Un escalofrío recorrió su cuerpo. Por primera vez desde su regreso de la locura, sintió tanto dolor en su corazón que no provenía de su pena.
El temor que no había sentido en siglos lo invadió. Pero cuando empujó la puerta y entró, un alivio tambaleante reemplazó al temor. Ella estaba viva.
Pero el estado en el que se encontraba Galilea, retorcía su estómago. Vómito la rodeaba, sus ojos vacíos y espasmos interminables sacudían su pequeño cuerpo. La chica había sufrido un golpe de calor.
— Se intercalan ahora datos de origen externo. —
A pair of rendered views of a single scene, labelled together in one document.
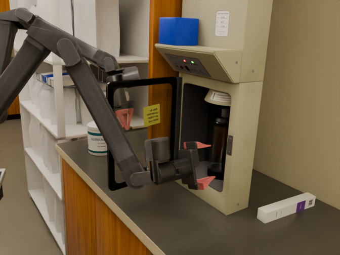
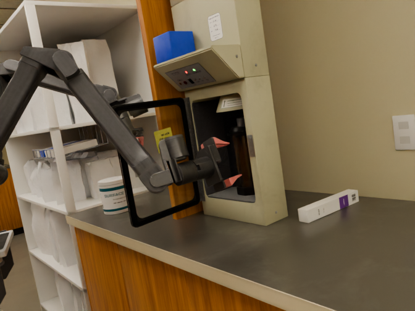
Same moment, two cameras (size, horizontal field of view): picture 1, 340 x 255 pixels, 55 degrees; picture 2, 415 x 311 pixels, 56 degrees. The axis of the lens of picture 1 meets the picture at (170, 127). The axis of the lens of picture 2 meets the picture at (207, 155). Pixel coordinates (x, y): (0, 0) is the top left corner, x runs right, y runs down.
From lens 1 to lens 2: 29 cm
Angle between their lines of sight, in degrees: 10
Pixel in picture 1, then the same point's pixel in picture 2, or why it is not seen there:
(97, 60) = not seen: hidden behind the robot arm
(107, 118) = (115, 123)
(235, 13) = (225, 13)
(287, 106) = (306, 110)
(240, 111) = (252, 107)
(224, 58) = (223, 53)
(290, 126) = (314, 130)
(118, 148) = (131, 152)
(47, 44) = (42, 61)
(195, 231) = (234, 243)
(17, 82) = (16, 103)
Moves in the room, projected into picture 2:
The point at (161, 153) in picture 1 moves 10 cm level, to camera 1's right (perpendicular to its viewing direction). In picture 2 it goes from (178, 150) to (217, 143)
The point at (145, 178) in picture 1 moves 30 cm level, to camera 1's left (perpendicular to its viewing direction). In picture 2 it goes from (166, 178) to (44, 197)
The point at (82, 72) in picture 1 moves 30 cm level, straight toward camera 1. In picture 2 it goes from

-Oh, pequeña. Lo siento tanto. Nunca debí haberte dejado.- Se arrodilló a su lado, su mano extendiéndose para tocar su rodilla.
Ella gimió, retrocediendo ante su contacto.
El rechazo se sintió como una cuchilla afilada retorciéndose en su alma. Su movimiento era lento, los músculos débiles por el agotamiento. Su bestia gruñía, afligida por su sufrimiento.
Sé. Siento lo mismo.
Nunca debió haberla dejado. La ironía no pasó desapercibida. Había partido para evitar sucumbir a su instinto de matarla, y al hacerlo, casi había causado su muerte.
Daemonikai se levantó, despojándose de su ropa hasta quedar tan desnudo como el día en que nació. Se acostó a su lado, atrayendo su forma temblorosa contra la suya, a pesar de las débiles protestas de su cuerpo. Abrazándola, se entregó a las emociones crudas que lo invadían.
-No temas, cariño. Estoy justo aquí, a tu lado-, susurró, meciéndola suavemente. -Siento profundamente. Nunca debí haberte dejado.